[Exercise prompt]
Produce a faithful copy of every record below, without the pictures.

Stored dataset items
━━━━━━━━━━━━━━━━━━━━━━━━━━━━━━

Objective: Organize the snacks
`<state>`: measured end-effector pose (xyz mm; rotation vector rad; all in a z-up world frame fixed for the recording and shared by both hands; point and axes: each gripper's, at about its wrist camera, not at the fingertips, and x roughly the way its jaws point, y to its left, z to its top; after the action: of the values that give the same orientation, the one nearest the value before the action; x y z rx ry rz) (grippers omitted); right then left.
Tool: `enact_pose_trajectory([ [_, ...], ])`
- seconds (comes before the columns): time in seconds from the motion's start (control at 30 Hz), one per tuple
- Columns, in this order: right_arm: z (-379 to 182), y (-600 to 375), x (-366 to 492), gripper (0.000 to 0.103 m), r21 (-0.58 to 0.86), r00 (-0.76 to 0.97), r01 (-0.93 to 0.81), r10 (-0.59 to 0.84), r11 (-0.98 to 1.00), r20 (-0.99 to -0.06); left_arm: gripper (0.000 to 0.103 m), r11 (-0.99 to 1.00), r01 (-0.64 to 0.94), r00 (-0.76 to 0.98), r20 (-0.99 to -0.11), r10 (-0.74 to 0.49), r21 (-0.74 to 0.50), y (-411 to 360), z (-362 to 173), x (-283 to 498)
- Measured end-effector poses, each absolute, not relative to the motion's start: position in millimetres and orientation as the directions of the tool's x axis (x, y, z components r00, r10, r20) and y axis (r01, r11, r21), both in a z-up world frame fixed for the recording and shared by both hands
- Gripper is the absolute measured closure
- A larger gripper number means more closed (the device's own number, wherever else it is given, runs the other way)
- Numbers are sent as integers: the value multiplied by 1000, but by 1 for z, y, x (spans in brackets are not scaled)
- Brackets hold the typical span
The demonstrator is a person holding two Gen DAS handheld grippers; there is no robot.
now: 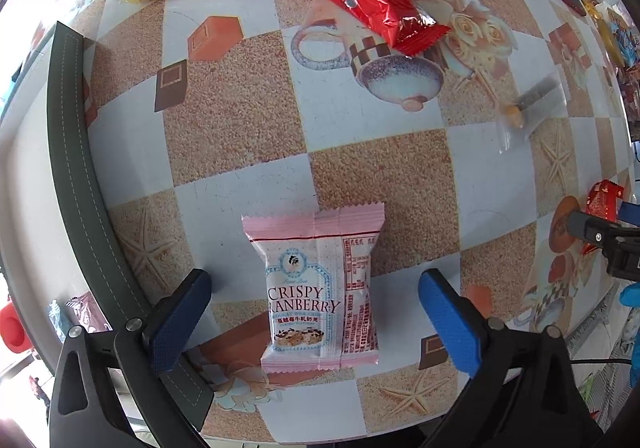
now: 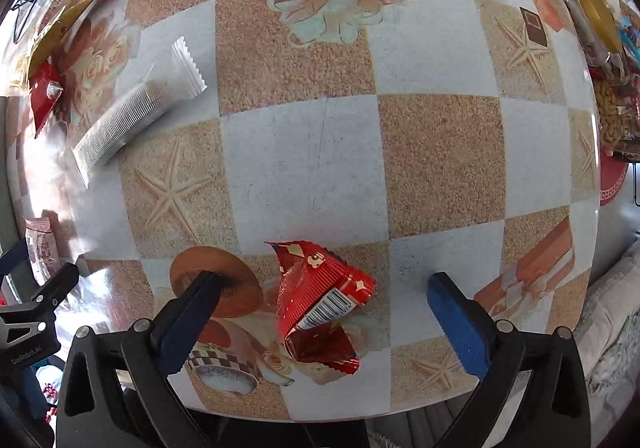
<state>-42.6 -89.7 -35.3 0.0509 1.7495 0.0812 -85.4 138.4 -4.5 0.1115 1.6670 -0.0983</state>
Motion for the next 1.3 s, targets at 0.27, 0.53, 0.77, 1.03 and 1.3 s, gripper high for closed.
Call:
enact_pose_trajectory([
  [0.27, -33, -91, -75, 0, 83, -125, -8, 81, 997, -989, 0, 992, 123, -91, -996, 9, -2, 141, 2, -87],
  [0.53, -27, -88, -94, 0, 82, -113, -6, 81, 997, -990, 0, 993, 120, -85, -996, 5, -5, 142, 4, -88],
  [0.77, -26, -87, -95, 0, 82, -116, -9, 80, 997, -990, 0, 993, 119, -82, -997, 3, -7, 141, 2, -86],
  [1.03, -27, -84, -91, 0, 81, -159, -15, 78, 997, -984, 0, 993, 117, -103, -995, 8, -4, 144, 1, -97],
  [1.3, -15, -71, -83, 28, 83, -156, -69, 72, 994, -985, 32, 988, 151, -89, -996, 11, -2, 141, 13, -103],
])
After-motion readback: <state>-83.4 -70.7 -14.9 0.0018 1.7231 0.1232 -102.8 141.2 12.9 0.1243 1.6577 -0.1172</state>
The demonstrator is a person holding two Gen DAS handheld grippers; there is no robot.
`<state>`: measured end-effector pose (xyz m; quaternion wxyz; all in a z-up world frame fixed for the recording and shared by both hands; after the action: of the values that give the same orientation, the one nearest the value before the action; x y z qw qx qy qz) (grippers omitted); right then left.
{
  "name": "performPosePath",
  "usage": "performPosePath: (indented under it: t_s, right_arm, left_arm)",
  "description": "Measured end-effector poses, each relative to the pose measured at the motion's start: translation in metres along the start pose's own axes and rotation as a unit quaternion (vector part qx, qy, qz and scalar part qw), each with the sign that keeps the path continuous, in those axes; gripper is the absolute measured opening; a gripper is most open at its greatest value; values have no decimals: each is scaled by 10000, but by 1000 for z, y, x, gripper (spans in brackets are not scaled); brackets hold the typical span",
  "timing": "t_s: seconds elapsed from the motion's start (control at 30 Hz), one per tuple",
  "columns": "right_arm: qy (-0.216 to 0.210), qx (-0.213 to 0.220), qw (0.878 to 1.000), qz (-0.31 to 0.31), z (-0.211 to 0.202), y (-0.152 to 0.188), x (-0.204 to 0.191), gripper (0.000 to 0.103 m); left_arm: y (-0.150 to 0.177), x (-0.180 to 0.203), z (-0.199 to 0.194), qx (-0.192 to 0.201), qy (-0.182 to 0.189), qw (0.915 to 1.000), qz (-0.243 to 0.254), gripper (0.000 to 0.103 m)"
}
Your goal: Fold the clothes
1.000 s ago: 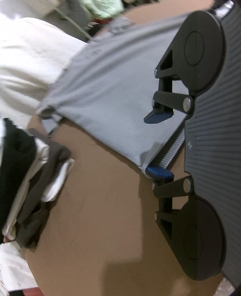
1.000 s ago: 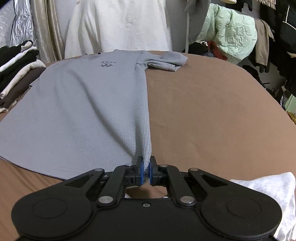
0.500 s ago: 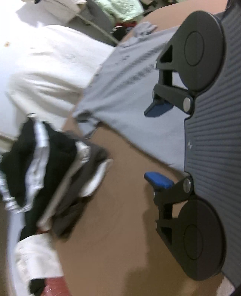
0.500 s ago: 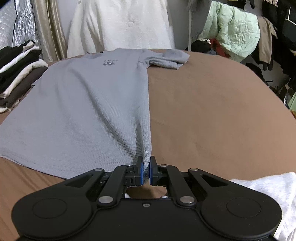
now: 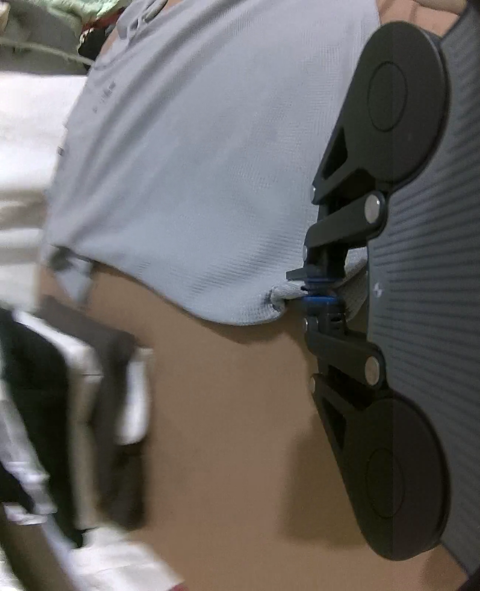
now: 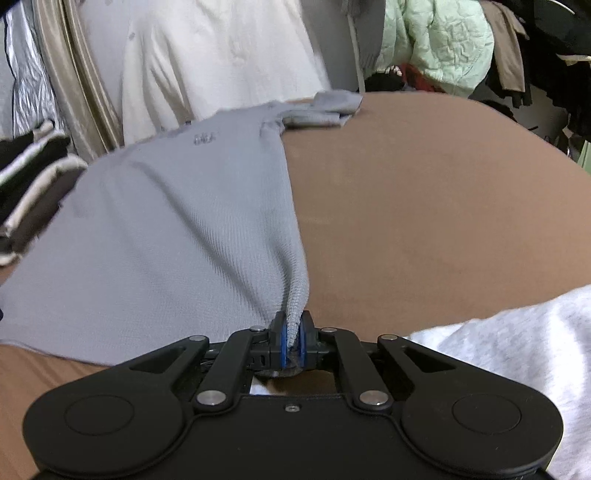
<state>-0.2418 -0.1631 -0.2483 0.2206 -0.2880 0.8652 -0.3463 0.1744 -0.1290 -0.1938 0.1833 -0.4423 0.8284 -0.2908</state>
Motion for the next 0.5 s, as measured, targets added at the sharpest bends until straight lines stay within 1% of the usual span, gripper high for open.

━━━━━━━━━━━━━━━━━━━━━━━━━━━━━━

[Response to the exercise]
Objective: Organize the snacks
`<state>`: measured end-effector pose (xyz mm; rotation vector rad; all in a z-up world frame fixed for the recording and shared by both hands; point and axes: each gripper's, at about its wrist camera, not at the fingertips, and x roughly the way its jaws point, y to its left, z to its top; after the action: of the values that give the same orientation, the one nearest the value before the action; x y z rx ry rz) (grippers omitted); right then left.
Tool: `enact_pose_trajectory([ [_, ...], ])`
- seconds (comes before the columns): time in seconds from the motion's start (control at 30 Hz), one per tuple
- Columns, in this order: right_arm: z (-379 to 182), y (-600 to 375), x (-366 to 492), gripper (0.000 to 0.103 m), r21 (-0.58 to 0.86), r00 (-0.76 to 0.97), r01 (-0.93 to 0.81), r10 (-0.59 to 0.84), r11 (-0.98 to 1.00), r20 (-0.99 to -0.06); left_arm: gripper (0.000 to 0.103 m), r11 (-0.99 to 1.00), r01 (-0.64 to 0.94), r00 (-0.76 to 0.98), r20 (-0.99 to -0.11), r10 (-0.74 to 0.49), r21 (-0.74 to 0.50), y (-411 to 360), z (-362 to 173), x (-283 to 498)
- Measured end-effector poses, each absolute, not relative to the motion's start: position in millimetres and orientation as the directions of the tool's x axis (x, y, z components r00, r10, r20) and y axis (r01, r11, r21), both in a z-up world frame fixed for the recording and shared by both hands
- Gripper is the absolute measured closure
- A larger gripper number means more closed (the device's own number, wherever else it is given, runs the other way)
- Numbers are sent as integers: the value multiplied by 1000, but by 1 for z, y, x (spans in brackets are not scaled)
- Brackets hold the typical span
The demonstrator is a person holding two Gen DAS handheld grippers; there is no robot.
now: 
now: 
<state>-42.6 -89.7 -35.3 0.0509 1.7495 0.0812 -85.4 138.4 -4.5 0.1115 1.6670 -0.0983</state>
Motion for the next 1.3 s, targets at 0.27, 0.53, 0.77, 1.03 and 1.3 s, gripper high for closed.
Call:
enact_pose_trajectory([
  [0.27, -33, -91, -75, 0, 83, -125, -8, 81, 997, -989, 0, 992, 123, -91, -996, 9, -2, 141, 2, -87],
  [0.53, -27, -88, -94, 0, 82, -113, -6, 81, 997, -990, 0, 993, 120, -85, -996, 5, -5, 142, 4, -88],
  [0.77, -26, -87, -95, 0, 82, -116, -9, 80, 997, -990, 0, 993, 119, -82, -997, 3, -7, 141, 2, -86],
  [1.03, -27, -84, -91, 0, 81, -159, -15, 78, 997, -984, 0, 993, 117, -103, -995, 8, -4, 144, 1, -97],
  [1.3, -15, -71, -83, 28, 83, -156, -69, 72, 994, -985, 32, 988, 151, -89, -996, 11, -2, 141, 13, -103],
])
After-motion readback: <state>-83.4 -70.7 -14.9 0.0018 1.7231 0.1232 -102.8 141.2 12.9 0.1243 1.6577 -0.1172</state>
The demonstrator is a person holding two Gen DAS handheld grippers; there is no robot.
`<state>`: measured end-effector pose (xyz m; quaternion wxyz; all in a z-up world frame fixed for the recording and shared by both hands; after the action: of the values that give the same orientation, the one nearest the value before the action; x y z qw qx qy qz) (grippers omitted); right then left.
{
  "name": "performPosePath",
  "usage": "performPosePath: (indented under it: t_s, right_arm, left_arm)",
  "description": "Measured end-effector poses, each relative to the pose measured at the motion's start: translation in metres along the start pose's own axes and rotation as a unit quaternion (vector part qx, qy, qz and scalar part qw), each with the sign that keeps the path continuous, in those axes; gripper is the absolute measured opening; a gripper is most open at its greatest value; values have no decimals: each is scaled by 10000, but by 1000 for z, y, x, gripper (spans in brackets are not scaled); brackets hold the typical span",
  "timing": "t_s: seconds elapsed from the motion's start (control at 30 Hz), one per tuple",
  "columns": "right_arm: qy (-0.216 to 0.210), qx (-0.213 to 0.220), qw (0.878 to 1.000), qz (-0.31 to 0.31), z (-0.211 to 0.202), y (-0.152 to 0.188), x (-0.204 to 0.191), gripper (0.000 to 0.103 m); left_arm: y (-0.150 to 0.177), x (-0.180 to 0.203), z (-0.199 to 0.194), qx (-0.192 to 0.201), qy (-0.182 to 0.189), qw (0.915 to 1.000), qz (-0.243 to 0.254), gripper (0.000 to 0.103 m)"
}
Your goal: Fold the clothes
1.000 s ago: 
1.000 s ago: 
0.500 s ago: 
0.500 s ago: 
now: 
now: 
<state>-0.2418 -0.1631 -0.2483 0.2206 -0.2880 0.8652 -0.3463 0.1744 -0.1290 -0.1938 0.1833 -0.4423 0.8284 -0.2908</state>
Motion for the next 0.5 s, as measured, targets added at the sharpest bends until straight lines stay within 1% of the usual span, gripper high for open.

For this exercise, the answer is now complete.